Six characters appeared naked in this movie. Riddick appeared naked, but mostly in silhouette and at a great distance (Damaris is sure it was a body double) but it could have been CGI. There were also the four naked female concubines begging for Riddick to come back to bed. Dahl on the other hand, we got to watch taking a sponge bath (Katee Sackhoff has surprisingly non-Hollywood i.e. normal, breasts). By comparison, the concubines definitely had Hollywood breasts. The perfectly sculpted round ones that look like they could have been CGI’ed too.

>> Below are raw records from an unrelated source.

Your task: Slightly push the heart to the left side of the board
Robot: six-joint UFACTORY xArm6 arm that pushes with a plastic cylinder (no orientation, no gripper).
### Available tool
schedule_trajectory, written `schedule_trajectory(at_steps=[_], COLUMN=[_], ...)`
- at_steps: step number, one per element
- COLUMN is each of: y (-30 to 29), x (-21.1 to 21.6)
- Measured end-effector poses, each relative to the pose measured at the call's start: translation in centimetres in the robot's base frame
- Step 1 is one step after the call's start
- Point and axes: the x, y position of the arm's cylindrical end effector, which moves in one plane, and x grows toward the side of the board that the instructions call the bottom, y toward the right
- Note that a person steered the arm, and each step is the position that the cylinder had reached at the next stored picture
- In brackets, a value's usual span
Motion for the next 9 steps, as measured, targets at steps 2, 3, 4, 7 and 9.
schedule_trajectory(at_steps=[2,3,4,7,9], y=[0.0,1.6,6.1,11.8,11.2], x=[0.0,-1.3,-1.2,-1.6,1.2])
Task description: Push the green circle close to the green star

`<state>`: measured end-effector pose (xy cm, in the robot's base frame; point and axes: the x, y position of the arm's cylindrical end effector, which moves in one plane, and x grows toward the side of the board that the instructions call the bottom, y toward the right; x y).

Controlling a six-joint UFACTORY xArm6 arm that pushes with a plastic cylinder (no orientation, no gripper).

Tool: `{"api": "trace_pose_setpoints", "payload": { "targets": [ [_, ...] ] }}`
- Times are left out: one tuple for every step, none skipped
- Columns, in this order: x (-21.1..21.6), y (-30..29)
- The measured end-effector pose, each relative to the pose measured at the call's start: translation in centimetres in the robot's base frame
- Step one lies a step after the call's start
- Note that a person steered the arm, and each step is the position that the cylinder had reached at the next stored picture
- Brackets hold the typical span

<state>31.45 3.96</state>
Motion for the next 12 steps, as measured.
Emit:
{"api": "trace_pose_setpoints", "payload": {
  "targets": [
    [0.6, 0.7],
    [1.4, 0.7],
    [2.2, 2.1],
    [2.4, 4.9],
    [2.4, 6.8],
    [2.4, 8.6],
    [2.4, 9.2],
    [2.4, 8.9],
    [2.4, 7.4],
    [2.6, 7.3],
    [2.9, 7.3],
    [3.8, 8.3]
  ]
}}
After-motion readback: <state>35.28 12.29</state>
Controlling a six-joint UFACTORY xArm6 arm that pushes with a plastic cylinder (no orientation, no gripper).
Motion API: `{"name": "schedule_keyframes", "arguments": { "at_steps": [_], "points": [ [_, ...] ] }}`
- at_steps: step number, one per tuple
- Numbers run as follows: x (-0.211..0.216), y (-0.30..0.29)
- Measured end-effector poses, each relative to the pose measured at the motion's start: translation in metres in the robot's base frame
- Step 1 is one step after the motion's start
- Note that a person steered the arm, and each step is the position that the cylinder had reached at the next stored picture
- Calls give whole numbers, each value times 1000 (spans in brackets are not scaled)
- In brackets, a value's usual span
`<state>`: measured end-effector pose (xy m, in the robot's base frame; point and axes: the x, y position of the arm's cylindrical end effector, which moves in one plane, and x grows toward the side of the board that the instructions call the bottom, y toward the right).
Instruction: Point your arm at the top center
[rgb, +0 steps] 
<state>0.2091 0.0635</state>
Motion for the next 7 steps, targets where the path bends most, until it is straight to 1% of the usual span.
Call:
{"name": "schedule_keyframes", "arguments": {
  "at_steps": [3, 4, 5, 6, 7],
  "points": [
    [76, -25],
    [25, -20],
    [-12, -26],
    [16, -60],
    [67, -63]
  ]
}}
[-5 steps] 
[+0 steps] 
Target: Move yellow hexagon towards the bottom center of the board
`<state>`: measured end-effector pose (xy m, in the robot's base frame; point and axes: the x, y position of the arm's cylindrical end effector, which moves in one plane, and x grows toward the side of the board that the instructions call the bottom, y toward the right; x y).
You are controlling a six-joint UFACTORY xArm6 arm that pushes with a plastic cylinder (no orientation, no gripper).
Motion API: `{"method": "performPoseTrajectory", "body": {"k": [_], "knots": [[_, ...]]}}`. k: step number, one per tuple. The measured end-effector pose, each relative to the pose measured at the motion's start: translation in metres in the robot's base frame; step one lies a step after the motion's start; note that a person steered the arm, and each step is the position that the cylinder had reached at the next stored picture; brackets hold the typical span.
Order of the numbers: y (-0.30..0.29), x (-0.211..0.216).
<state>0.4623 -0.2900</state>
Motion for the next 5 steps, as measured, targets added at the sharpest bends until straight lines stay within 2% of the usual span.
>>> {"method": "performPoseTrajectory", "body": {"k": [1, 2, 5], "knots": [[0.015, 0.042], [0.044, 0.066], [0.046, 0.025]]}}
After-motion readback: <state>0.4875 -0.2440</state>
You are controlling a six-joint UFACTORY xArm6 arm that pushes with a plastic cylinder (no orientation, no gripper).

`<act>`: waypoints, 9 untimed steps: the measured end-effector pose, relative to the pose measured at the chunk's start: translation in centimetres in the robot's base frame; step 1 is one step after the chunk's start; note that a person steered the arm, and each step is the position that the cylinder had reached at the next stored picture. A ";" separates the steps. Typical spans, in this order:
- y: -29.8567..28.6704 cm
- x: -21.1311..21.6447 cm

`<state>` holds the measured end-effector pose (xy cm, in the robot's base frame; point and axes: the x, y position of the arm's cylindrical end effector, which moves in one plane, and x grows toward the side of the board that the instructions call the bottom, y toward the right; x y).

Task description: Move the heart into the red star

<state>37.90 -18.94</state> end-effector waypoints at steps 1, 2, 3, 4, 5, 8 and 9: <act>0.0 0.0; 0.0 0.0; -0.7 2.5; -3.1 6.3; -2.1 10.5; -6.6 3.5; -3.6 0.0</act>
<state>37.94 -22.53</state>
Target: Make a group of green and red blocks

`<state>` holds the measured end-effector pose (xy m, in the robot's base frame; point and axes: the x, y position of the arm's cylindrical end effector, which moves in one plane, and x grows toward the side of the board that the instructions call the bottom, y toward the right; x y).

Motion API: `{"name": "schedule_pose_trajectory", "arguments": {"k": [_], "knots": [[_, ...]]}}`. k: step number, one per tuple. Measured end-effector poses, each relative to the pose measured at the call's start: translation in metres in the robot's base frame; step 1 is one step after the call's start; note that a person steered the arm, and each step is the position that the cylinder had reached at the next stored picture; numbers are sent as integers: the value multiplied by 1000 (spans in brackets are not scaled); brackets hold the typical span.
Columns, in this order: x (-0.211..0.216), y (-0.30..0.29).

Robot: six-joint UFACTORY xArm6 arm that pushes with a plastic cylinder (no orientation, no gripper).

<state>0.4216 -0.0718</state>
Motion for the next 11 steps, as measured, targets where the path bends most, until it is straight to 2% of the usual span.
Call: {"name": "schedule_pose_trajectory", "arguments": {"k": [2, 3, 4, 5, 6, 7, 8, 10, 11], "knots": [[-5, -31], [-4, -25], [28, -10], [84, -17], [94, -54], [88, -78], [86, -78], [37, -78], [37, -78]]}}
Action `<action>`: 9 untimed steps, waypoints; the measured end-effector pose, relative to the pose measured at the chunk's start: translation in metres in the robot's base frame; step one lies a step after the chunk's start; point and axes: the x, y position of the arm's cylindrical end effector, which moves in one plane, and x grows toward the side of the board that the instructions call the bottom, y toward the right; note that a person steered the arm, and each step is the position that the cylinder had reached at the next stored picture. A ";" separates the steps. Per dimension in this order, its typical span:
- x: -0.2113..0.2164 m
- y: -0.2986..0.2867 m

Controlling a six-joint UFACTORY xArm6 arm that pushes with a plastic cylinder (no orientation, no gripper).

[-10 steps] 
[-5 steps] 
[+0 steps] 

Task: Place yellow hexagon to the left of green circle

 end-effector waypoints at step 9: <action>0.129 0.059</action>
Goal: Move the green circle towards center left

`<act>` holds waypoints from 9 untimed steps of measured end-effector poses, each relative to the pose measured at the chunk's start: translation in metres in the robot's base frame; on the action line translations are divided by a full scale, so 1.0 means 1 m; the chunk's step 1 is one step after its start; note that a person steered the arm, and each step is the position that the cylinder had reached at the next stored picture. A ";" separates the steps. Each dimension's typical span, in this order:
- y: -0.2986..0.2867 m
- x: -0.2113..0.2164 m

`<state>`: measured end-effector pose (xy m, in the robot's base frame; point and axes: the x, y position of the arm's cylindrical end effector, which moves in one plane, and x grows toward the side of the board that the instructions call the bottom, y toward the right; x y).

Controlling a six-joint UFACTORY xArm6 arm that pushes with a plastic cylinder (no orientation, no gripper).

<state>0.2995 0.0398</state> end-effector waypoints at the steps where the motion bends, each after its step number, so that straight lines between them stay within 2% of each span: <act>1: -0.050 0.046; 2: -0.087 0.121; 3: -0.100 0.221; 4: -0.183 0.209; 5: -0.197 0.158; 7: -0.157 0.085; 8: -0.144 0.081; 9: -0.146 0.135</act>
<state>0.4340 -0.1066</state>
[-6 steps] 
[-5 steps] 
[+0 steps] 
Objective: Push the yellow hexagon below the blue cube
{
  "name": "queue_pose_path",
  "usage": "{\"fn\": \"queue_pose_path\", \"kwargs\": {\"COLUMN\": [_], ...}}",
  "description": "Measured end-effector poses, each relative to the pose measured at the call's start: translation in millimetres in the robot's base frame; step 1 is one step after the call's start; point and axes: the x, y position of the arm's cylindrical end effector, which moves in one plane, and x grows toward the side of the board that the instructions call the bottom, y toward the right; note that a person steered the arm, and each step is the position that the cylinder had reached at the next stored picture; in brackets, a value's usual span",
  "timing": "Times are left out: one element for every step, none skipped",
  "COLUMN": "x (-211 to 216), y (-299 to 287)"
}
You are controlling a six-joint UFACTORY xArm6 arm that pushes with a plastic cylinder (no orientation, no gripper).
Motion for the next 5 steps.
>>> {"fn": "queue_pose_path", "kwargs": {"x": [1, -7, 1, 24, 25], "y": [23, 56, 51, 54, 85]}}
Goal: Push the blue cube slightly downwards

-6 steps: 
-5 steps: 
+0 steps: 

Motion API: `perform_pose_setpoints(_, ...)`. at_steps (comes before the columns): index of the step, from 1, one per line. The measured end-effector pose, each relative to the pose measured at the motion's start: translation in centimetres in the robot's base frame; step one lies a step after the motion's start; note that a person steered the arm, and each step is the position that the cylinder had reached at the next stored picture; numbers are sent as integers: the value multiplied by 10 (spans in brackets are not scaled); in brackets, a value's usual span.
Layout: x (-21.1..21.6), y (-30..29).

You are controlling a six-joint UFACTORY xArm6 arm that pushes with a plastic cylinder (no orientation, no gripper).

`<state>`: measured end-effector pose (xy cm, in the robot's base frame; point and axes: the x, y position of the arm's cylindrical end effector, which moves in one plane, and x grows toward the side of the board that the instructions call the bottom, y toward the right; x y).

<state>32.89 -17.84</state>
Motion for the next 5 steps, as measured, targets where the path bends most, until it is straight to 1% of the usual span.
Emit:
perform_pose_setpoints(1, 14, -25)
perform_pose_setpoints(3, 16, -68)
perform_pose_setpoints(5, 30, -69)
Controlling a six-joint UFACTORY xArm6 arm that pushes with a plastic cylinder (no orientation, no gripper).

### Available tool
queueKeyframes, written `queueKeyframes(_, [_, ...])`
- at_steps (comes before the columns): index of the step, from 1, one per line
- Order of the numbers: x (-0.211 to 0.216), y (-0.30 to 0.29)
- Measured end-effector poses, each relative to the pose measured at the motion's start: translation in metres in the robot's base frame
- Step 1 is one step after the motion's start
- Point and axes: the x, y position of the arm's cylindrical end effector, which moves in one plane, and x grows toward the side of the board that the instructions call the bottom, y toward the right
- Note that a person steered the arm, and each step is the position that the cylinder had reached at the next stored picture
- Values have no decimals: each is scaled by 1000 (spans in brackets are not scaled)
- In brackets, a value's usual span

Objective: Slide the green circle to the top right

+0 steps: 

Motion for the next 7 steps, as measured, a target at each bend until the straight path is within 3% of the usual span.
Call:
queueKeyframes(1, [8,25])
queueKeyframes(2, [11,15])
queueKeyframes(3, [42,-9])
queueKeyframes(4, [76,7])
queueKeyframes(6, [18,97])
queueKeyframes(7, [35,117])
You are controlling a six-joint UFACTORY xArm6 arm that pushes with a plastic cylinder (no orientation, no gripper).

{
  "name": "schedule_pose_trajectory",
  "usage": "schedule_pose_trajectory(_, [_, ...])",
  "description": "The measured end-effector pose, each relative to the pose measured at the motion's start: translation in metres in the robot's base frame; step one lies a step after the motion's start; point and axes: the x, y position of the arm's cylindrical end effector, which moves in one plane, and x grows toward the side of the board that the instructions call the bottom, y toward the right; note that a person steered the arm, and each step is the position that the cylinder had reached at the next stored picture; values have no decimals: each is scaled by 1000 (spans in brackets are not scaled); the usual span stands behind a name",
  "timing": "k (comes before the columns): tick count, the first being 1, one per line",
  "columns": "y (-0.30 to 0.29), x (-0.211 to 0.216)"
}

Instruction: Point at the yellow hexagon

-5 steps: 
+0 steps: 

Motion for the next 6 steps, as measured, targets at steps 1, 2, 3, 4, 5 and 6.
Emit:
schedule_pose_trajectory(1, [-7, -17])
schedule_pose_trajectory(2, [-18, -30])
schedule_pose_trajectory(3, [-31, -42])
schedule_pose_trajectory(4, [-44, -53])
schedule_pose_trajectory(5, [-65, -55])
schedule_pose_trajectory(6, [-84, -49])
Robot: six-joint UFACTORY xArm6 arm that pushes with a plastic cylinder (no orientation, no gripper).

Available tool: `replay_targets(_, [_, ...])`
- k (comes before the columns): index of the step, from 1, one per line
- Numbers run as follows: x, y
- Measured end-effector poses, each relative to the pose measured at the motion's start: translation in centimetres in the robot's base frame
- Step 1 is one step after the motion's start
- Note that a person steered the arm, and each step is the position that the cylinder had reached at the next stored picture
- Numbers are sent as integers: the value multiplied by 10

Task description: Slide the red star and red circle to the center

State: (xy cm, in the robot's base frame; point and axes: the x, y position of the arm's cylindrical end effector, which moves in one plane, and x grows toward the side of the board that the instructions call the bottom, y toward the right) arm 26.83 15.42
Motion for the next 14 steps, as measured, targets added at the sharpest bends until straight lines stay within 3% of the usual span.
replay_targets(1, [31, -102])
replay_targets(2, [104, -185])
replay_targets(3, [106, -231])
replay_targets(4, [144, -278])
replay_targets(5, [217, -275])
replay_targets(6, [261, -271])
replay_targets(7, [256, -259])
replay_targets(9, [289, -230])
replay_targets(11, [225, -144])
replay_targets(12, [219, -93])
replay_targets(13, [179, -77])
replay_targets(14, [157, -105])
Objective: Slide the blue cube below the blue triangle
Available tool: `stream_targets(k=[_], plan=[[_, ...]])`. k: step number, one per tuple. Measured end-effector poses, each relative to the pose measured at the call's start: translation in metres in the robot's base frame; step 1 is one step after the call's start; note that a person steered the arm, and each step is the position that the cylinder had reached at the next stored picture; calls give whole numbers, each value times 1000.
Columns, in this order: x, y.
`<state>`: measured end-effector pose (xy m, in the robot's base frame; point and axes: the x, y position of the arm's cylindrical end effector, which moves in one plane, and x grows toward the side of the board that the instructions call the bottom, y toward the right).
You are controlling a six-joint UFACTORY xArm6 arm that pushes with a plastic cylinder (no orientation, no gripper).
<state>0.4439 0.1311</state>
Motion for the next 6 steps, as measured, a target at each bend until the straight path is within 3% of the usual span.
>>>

The third film in the trilogy also lacked something the two predecessors had, well defined female characters with a reason for being an integral part of the story. Pitch Black had the ship’s captain, Carolyn Frye, and the supporting cast including Shazza and Jack/Jackie.

The Chronicles of Riddick had Aereon, Dame Vaako and Jackie (now Kyra) all with their own agendas. Riddick had Katee Sackhoff lesbian-until-the-right-guy-comes-along.

In spite of all this really cringe inducing crap, David Twohy made a movie that is a good fit for the target demographic. The plot was Pitch Black v2.0 where instead of darkness unleashing a swarm of predators – it was another relatively normal environmental factor that turned the bounty hunter’s attention from Riddick to the predatory indigenous life forms. The similarities continued right down to the same building as the first film, a similar landscape and same over-exposed lighting…

The action and superhero status of Riddick was extended and as a Universe, Riddick’s depiction of space being a cold, dirty, and dangerous place rings true – much like the Alien universe, except dustier.

On the most basic level (white, male, sci-fi fan) I enjoyed this movie. I had to put aside a lot of my irritants and just accept that it for what it was. A popcorn movie aimed at teenage boys.

1 comment:

Dan O. said...

It's as dumb as you can get, but it's still a bunch of fun and I think that's all that matters with something as cheesy as this. Good review Paul.